» **How to complete this task**: List, from the lines below, each one with "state" in it.
Start of Block
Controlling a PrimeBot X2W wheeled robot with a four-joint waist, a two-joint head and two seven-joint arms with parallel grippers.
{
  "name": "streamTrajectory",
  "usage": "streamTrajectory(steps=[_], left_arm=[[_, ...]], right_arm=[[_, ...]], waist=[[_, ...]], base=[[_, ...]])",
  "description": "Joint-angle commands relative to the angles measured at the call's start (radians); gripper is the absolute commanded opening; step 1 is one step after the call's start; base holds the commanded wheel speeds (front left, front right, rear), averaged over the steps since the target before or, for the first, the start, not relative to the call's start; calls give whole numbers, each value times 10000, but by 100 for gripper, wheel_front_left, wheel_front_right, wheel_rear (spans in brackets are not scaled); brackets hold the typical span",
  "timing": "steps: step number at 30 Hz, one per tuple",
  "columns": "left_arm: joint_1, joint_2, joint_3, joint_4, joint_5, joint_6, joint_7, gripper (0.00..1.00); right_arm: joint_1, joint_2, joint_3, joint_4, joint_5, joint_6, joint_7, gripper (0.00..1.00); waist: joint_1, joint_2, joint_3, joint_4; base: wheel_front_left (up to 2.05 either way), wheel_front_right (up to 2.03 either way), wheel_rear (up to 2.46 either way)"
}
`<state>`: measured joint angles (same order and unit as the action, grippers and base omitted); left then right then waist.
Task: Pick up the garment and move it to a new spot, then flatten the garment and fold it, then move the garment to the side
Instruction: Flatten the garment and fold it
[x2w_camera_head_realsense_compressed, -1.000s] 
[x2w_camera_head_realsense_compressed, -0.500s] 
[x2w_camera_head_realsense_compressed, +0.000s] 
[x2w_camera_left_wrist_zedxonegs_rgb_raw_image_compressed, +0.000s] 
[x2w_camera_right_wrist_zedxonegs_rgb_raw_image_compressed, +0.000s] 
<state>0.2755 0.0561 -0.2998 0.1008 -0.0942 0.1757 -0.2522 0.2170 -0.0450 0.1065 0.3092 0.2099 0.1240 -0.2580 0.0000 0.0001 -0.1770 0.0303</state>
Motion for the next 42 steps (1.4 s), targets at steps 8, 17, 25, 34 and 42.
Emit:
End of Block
» **Solution to this problem**:
`<state>`: measured joint angles (same order and unit as the action, grippers and base omitted); left then right then waist.
<state>0.2755 0.0561 -0.2998 0.1008 -0.0942 0.1757 -0.2522 0.2170 -0.0450 0.1065 0.3092 0.2099 0.1240 -0.2580 0.0000 0.0001 -0.1770 0.0303</state>

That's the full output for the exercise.